In January 2015, Bromium conducted a survey of more than 100 information security professionals, focused on the greatest challenges and risks facing their organizations today. The results indicate that end users continue to remain the greatest security risk, thanks to their tendency to click on suspicious and malicious e-mail and URLs.
Bromium published similar research in June 2014, which determined that 72 percent of information security professionals believe end users are their biggest security headache. Today, 79 percent of information security professionals believe that end users are their biggest security headache.
Additionally, the survey highlights the operational challenges information security professionals face as they struggle to manage multiple point solutions, to respond to the security alerts generated by their users on a daily basis, and to detect and remediate compromised endpoints.

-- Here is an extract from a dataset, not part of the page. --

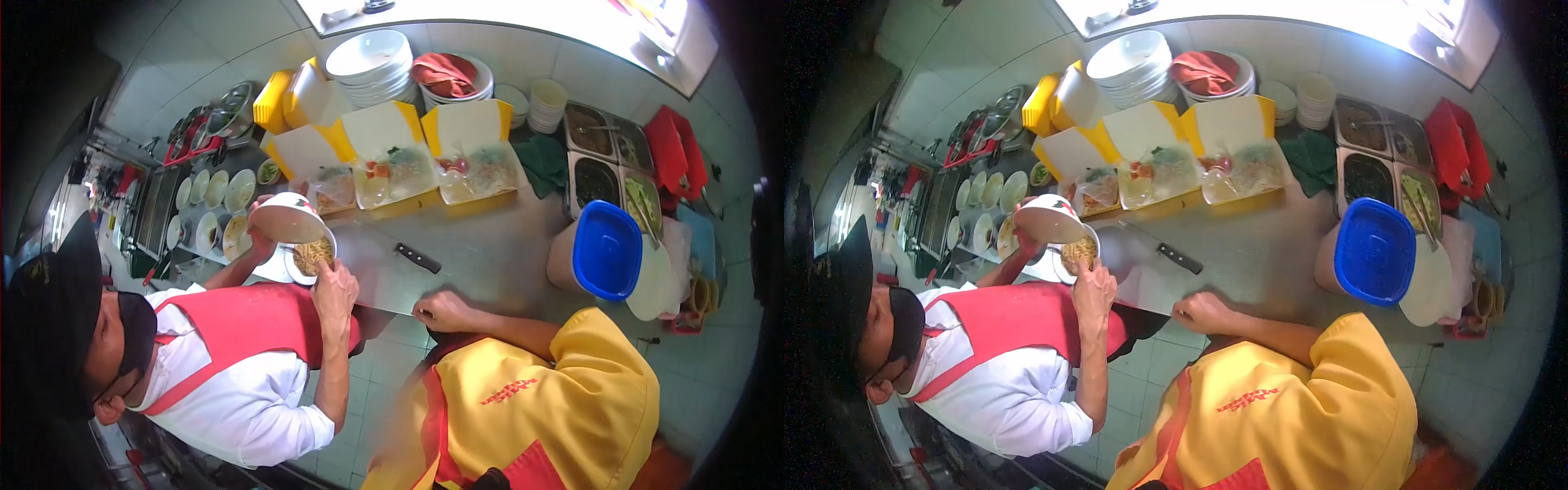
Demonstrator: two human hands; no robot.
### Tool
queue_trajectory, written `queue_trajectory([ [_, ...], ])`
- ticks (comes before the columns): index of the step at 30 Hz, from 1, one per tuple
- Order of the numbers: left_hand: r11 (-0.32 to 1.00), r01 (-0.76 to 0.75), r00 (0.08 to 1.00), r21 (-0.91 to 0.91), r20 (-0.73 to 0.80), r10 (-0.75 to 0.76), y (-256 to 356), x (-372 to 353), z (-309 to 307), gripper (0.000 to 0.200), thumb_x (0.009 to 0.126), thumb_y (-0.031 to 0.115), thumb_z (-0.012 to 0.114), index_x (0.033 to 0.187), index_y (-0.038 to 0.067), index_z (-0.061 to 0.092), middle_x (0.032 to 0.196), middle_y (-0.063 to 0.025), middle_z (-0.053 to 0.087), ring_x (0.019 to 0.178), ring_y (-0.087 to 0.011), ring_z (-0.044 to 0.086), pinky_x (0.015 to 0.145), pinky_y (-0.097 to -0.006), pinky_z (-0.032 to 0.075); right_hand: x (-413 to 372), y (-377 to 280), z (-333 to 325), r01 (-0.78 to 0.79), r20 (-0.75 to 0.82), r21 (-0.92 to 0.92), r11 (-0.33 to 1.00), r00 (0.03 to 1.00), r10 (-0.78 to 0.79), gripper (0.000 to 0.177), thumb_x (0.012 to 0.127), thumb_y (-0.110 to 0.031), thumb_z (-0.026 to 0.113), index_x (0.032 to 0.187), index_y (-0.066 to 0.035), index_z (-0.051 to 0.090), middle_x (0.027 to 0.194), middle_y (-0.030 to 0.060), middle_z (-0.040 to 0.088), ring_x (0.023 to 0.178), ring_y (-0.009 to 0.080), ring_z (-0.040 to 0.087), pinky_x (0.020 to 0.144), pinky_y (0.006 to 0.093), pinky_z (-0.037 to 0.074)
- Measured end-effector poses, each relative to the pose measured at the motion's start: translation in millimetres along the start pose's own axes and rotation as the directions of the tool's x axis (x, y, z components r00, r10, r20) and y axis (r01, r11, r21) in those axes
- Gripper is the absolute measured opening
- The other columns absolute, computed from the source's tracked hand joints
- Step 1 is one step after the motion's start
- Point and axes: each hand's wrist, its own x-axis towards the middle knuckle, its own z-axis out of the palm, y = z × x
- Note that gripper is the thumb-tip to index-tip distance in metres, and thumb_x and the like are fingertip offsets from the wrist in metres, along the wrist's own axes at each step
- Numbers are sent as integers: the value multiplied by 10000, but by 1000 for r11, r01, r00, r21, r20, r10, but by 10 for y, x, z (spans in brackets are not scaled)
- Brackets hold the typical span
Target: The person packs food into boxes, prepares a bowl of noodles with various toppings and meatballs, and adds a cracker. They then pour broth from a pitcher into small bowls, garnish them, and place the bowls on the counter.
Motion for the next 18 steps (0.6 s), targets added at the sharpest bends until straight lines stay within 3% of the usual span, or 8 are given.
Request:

It may seem obvious, but nearly 48 percent of information security professionals believe that having to manage multiple point solutions, many of which are redundant, introduces the most cost and complexity into their security. Logically, more solutions cost more money and take more time to manage. Unfortunately, previous Bromium research has demonstrated that deploying multiple solutions—a “defense-in-depth” architecture—may still leave organizations vulnerable to attack if they are based on the same foundation of traditional pattern-matching or detection.
However, one conclusion we may draw from these responses is that information security professionals could reduce the cost and complexity of their information security programs by reducing the number of point solutions they have to manage by considering new ways to automate or eliminate time-consuming processes, such as responding to security alerts, detecting and remediating endpoints, and testing and deploying urgent patches.
In fact, approximately 20 percent of information security professionals believe that responding to security alerts introduces the most cost and complexity into their security program, while an additional 20 percent believe it is detecting and remediating compromised endpoints. The results suggest that reacting to manual processes that emerge from managing detection-based solutions, such as antivirus or intrusion detection, is the source of considerable frustration for a significant number of information security professionals.